Der letzte Racheakt könnte die Umsetzung des Plans der israelischen Regierung sein, einen endgültigen Ort für die überlebenden Palästinenser zu schaffen, an dem sie in Sicherheit leben können, so Hersh. Er habe von einer internationalen humanitären Organisation einen vertraulichen Bericht über drei neue Lager erhalten, die derzeit im Zentrum und Süden des Gazastreifens errichtet werden.
Die Umsiedlung der überlebenden Palästinenser aus fünf verschiedenen Gebieten sollte demnach Anfang Juni beginnen. Der Bericht mache deutlich, dass die «Reise» mit großen Gefahren verbunden sein werde. Einige der Warnungen seien bedrohlich:
- Rechnen Sie mit einer verstärkten Militärpräsenz entlang der Korridore.
- Humanitäre Organisationen sollten sich auf den dringenden Bedarf der neu entwurzelten Bevölkerung vorbereiten.
- Die Beseitigung der Bombenschäden könnte mehrere Wochen dauern und durch Sprengfallen, Scharfschützen und komplexe Tunnelausgänge verlangsamt werden.
- Rechnen Sie mit wiederholten Bodenoffensiven und großflächigen Zerstörungen.
- Humanitäre Korridore werden zunehmend militarisiert. Die zivile Kontrolle wird möglicherweise minimal sein.
Das erinnere an frühere Vertreibungen, schreibt Hersh: Die Bewohner Gazas seien mit ihrem Hab und Gut auf Karren oder auf dem Rücken von Norden nach Süden gebracht worden. Selbst die Alten hätten unter der Aufsicht der IDF laufen müssen, die selbst für die Not der Alten und Gebrechlichen wenig Mitgefühl zeigen würde.
«Heute gibt es noch weniger Grund, mehr Rücksichtnahme zu erwarten, da den geschundenen Bewohnern Gazas, die die IDF nicht als ihre Beschützer betrachten und dies auch niemals tun werden, der Marsch in eine neue Form der Gefangenschaft bevorsteht.»
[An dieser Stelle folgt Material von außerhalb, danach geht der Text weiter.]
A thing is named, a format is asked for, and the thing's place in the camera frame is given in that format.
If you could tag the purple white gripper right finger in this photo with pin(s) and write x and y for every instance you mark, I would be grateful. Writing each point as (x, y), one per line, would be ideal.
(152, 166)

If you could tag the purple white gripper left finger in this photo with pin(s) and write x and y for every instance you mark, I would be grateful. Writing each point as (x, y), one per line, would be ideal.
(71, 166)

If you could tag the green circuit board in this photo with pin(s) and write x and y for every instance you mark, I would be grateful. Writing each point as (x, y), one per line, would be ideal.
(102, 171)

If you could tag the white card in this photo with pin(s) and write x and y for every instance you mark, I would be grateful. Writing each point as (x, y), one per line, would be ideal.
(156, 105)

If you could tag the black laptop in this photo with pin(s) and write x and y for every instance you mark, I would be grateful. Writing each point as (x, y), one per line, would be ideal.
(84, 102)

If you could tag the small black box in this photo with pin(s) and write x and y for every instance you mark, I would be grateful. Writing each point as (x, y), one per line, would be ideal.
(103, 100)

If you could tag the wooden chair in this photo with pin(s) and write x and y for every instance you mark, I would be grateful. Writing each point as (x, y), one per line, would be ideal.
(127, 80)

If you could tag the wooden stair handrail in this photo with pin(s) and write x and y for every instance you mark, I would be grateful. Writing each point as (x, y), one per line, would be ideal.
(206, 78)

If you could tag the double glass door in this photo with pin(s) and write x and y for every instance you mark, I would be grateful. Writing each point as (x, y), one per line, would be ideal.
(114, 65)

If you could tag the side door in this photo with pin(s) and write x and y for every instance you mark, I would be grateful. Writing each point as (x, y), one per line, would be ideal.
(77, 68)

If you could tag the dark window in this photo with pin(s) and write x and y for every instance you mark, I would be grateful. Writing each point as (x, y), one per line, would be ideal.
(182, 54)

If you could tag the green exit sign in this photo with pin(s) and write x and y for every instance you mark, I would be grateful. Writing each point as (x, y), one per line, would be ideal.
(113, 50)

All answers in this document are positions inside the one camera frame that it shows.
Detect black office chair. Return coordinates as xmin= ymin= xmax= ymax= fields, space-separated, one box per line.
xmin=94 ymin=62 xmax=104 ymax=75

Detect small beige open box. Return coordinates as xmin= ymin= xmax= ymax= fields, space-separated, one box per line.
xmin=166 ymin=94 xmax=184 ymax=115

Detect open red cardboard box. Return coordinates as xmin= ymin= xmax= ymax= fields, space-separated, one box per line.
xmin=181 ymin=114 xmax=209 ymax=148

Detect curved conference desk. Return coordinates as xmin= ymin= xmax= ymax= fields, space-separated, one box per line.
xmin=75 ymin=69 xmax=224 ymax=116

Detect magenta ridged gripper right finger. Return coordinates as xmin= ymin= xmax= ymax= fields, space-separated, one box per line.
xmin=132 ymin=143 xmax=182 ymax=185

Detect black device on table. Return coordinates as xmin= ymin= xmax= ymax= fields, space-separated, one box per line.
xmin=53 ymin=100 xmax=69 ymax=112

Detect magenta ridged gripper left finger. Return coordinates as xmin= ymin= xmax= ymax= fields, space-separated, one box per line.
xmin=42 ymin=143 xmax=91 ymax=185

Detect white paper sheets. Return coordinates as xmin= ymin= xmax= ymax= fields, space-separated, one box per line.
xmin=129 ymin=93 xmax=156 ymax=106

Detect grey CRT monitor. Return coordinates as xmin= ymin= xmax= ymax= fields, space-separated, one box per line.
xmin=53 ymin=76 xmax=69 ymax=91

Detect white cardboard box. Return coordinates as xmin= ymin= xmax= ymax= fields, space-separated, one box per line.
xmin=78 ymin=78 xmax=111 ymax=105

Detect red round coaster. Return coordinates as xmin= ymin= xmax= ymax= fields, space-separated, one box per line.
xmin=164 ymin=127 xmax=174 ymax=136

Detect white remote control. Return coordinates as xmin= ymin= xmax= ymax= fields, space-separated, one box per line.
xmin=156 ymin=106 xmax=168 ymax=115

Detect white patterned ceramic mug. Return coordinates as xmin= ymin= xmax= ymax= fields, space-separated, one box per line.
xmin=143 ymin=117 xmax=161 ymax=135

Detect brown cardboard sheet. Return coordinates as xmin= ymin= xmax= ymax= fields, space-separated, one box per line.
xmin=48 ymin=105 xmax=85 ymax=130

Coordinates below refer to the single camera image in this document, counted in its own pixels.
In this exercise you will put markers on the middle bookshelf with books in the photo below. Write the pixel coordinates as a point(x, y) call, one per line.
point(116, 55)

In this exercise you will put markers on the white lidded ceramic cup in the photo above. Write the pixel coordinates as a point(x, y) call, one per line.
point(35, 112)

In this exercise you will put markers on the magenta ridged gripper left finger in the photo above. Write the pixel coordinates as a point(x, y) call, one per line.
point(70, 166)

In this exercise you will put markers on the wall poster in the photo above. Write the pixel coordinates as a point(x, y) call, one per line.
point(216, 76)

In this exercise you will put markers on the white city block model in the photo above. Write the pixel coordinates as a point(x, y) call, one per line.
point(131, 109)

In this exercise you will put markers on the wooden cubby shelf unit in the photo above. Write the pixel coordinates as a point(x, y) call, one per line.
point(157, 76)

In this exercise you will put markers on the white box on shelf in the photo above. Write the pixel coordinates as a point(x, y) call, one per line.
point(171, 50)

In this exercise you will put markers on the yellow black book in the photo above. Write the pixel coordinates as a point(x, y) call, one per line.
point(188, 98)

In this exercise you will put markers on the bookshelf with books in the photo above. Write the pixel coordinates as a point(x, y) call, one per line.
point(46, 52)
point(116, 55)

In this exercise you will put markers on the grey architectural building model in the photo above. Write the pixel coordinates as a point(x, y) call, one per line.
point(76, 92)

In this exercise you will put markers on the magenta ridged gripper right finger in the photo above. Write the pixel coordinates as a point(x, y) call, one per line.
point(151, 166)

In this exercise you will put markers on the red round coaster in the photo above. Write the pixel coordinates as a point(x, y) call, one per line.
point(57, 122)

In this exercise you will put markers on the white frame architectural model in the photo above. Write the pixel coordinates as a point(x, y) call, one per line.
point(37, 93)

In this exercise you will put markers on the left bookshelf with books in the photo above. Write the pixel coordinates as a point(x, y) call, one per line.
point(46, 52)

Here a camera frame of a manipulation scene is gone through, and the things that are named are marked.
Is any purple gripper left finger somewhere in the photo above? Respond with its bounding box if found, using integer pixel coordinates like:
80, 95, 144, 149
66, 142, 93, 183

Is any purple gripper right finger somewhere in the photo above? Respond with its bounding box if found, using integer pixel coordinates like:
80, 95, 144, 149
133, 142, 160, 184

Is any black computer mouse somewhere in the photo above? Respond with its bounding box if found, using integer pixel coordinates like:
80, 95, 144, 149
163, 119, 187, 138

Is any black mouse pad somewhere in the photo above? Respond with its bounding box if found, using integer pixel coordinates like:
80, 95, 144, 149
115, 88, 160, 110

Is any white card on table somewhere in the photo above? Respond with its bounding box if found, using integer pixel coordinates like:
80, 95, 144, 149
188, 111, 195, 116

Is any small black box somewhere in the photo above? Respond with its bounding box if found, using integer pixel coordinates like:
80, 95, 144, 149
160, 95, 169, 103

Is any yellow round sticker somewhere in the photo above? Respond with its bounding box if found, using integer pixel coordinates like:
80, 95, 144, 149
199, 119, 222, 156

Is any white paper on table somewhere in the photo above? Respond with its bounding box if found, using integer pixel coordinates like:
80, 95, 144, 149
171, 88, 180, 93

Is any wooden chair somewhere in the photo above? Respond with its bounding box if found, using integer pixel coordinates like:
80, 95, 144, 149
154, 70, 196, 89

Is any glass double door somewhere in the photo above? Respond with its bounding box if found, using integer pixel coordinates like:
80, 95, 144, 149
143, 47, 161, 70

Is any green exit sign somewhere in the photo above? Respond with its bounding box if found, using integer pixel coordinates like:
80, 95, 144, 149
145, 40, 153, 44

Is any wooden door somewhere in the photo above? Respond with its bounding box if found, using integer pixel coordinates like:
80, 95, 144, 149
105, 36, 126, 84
Nach Abschluss der Umsiedlung werde Gaza für die religiösen Eiferer, die derzeit Israel regieren, frei sein, um es als ihr religiöses Erbe zu beanspruchen. Hersh fragt:
«Was wird dann aus den Millionen von Bewohnern Gazas, die in ihren neuen Ghettos zusammengepfercht sind?»
Die Frage, ob das alles nicht an die faschistische Vernichtung der Juden erinnert, stellt der US-Journalist nicht. Vielleicht, weil die Antwort zu eindeutig ausfallen würde.